BNZ: Govt can’t stop recession
It is now probable – not just plausible – that New Zealand’s economy will enter a recession, BNZ’s economists say, and we shouldn’t expect the Government to be able to do anything to turn it around.
In a market update, head of research Stephen Toplis said a best-case scenario would result in growth a ‘‘smidgen above zero’’ in the first two quarters of this year.
‘‘In contrast, the downside risk is building by the day. We are thus now formally forecasting at least two quarters of negative growth.’’
He said it was not like a cyclical downturn that would continue to spiral downward without intervention. ‘‘What can the Government or central bank do to stop a virus spreading?

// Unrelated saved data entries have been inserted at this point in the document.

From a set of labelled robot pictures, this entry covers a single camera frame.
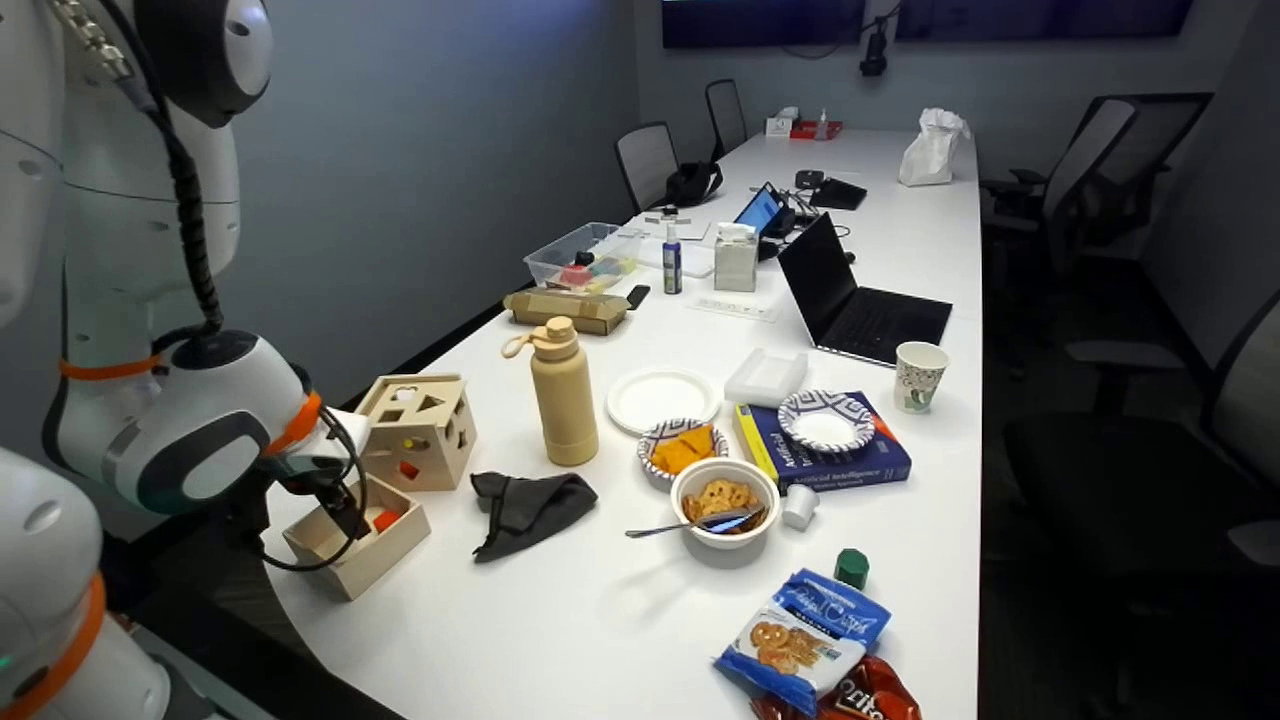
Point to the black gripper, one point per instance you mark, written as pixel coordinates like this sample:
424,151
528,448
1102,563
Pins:
319,476

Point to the orange wooden cube block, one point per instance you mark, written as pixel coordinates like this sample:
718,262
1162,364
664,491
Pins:
385,516

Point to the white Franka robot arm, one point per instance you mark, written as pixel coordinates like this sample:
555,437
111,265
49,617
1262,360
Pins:
135,265

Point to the red-orange wooden block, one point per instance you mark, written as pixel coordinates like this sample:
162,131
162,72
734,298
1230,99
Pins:
410,470

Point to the wooden shape sorter cube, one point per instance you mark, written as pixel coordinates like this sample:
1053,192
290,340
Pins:
424,424

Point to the long tan cardboard box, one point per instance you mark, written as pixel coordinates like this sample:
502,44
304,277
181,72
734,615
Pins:
564,310

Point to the white carton box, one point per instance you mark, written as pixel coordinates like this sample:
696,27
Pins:
734,259

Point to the small white box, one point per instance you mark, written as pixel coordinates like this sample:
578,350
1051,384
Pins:
783,127

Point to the small red box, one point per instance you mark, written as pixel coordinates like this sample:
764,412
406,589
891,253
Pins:
814,131

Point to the dark grey cloth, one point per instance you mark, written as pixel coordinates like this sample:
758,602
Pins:
524,511

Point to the tan water bottle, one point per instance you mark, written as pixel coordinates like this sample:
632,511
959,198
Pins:
564,400

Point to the metal spoon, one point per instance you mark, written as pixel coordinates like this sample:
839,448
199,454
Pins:
663,531

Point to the white round plate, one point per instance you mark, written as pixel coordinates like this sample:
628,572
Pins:
663,400

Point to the patterned bowl with orange chips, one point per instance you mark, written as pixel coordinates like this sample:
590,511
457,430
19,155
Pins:
681,448

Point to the clear plastic container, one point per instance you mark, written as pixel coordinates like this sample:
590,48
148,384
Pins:
578,253

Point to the black phone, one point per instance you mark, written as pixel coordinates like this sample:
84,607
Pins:
638,298

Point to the white bowl with cereal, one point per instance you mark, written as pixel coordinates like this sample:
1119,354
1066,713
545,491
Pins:
725,507

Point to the small spray bottle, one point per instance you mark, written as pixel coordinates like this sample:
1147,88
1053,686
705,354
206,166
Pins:
675,265

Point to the white foam container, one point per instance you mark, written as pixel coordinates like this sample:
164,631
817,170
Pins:
764,377

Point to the small white cup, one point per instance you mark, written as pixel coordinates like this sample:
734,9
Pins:
798,507

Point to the grey office chair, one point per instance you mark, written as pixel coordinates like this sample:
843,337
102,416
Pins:
1104,162
725,112
1240,400
645,162

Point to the blue snack bag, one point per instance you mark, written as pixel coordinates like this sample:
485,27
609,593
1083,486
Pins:
802,641

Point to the black bag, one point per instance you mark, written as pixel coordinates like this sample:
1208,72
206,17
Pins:
694,182

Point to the patterned paper plate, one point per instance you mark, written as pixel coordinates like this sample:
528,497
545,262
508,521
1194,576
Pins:
824,424

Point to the blue book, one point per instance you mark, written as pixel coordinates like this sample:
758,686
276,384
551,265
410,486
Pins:
843,464

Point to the small green cap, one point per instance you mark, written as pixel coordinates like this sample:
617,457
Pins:
854,571

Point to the tablet with blue screen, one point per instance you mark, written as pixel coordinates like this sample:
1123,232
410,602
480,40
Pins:
762,210

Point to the black laptop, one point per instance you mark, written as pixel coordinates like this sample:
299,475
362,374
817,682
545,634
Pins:
854,312

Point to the red chip bag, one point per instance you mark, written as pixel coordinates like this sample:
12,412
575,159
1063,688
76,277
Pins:
874,693

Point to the black pouch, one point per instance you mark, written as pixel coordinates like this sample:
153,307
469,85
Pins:
839,192

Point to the white paper cup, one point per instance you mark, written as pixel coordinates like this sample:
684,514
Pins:
921,377

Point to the white plastic bag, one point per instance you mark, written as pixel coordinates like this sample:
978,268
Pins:
932,151

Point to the wall display screen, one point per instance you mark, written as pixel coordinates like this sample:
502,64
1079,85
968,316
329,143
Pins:
1042,17
762,21

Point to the black conference camera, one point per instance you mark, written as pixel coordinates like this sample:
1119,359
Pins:
877,44

‘‘We can’t stress enough, though, that this is not a cyclical downturn so the economy won’t react to standard cyclical monetary and fiscal policy responses. This downturn is fundamentally a supply shock which, in turn, is creating a demand shock. Its root cause is Covid-19 so how the behaviour of individuals, globally, to this shock evolves will ultimately determine the economic path from here on in. Policymakers can only hope to smooth the process.’’
There would either be an enforced or a natural end of the outbreak, he said, and it was likely to happen in no longer than 12 or 18 months. ‘‘The important thing to bear in mind is that it will finish.’’
The Government would have to be the ‘‘ambulance at the bottom of the cliff’’ working out how to help people make it through the disruption so they could get back to normal afterwards, in much the same way it sometimes helped farmers through a drought.
That might mean giving provisional tax relief to businesses that suffered an income drop. Many would be paying tax based on their normal earnings, and planning to claim a refund in future, but that would have a cashflow impact in the interim.
For individuals, it could be the removal of a wait period for benefits.
He said New Zealand’s growth rate was already in decline before the disruption hit. By the September quarter of last year, annual GDP growth had fallen to 2.3 per cent from 3 per cent a year earlier.
Updated wholesale trade data released yesterday was worse than expected, Toplis said.
He put the chance of the official cash rate not being cut at the March meeting at just 5 per cent. There was a 60 per cent chance it would be cut by 25 basis points, and 35 per cent chance it would be cut by 50, he said.
The Reserve Bank is due to make an announcement on ‘‘unconventional’’ monetary tools today. Unconventional tools used by the bank include things such as loan-to-value restrictions.